Jenn Hoadley, the couple's daughter who lives in Alaska, spoke to NBC10 Boston Friday night and said she had dropped her parents off at the airport early Friday morning.

"The last thing he said to me was, 'thanks for the ride, sweetness,'" Hoadley recalled of her dad's last words before he left for Massachusetts.

Massachusetts State Police said the crash involves a piece of metal that came off one car and went through windshield of another, causing the fatal injury in the crash on I-95 in Danvers.

According to police, the dump truck was driven by a 21-year-old Lynn man.

As police worked the scene Friday morning, crews from the construction company returned to the scene. They began retracing their route after arriving at their worksite and realizing the piece of metal was missing from the truck.

One man told NBC10 Boston they did not know the crash had occurred.
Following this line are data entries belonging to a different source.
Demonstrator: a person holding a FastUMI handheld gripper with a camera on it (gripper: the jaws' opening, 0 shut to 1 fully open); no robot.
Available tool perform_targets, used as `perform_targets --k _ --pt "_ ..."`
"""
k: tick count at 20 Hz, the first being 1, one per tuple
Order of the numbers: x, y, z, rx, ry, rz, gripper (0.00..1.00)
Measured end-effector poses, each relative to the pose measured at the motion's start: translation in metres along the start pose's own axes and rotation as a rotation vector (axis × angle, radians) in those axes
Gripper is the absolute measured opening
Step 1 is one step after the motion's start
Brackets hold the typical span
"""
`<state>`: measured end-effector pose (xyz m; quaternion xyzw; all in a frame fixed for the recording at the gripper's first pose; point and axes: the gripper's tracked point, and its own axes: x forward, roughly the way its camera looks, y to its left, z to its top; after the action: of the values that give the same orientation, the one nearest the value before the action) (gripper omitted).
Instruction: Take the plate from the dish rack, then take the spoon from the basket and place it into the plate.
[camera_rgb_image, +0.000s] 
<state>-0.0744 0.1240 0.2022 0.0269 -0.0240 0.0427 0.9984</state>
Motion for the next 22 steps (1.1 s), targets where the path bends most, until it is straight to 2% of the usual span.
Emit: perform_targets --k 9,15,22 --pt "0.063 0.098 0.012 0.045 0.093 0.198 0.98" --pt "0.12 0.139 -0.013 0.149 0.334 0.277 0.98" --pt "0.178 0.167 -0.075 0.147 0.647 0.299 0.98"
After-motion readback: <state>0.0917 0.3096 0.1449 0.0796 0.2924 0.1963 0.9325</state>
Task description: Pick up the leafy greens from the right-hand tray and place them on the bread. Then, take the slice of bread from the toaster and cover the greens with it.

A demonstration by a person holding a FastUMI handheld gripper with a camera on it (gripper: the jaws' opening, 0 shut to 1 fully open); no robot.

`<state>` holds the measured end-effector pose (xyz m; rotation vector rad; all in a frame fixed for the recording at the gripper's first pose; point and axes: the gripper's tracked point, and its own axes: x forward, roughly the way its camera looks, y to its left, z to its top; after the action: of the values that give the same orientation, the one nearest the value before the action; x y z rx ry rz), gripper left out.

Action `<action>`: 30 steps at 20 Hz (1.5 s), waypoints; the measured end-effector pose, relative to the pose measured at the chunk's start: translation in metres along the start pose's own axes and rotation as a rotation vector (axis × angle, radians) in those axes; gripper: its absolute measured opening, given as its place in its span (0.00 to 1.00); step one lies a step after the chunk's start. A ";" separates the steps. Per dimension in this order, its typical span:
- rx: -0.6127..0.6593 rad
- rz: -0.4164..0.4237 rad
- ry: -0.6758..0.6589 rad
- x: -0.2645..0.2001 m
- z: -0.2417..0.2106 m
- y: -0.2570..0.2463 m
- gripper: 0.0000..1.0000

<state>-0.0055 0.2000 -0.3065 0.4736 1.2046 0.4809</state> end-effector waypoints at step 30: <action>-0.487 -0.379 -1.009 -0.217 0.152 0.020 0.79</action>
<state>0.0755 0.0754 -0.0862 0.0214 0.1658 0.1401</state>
"We put all the tools inside the truck the right way, but sometimes on the roads, the vehicles jump" he said.

Hoadley told NBC10 Boston she's really mad that someone didn't take the time to ensure the truck was secure.

"It's painful to know this was entirely preventable," she said.

Before he died, Arrington was able to maneuver over a lane and stop the car.

"My dad is a hero," Hoadley said. "He's a good person, who always makes sure that everyone's okay, and that's the very last thing he did, make sure everyone around him was okay."

Hoadley said her mom is on her way back home to Alaska.

State police say the dump truck driver is cooperating with the investigation. They have not yet decided if any charges will be filed.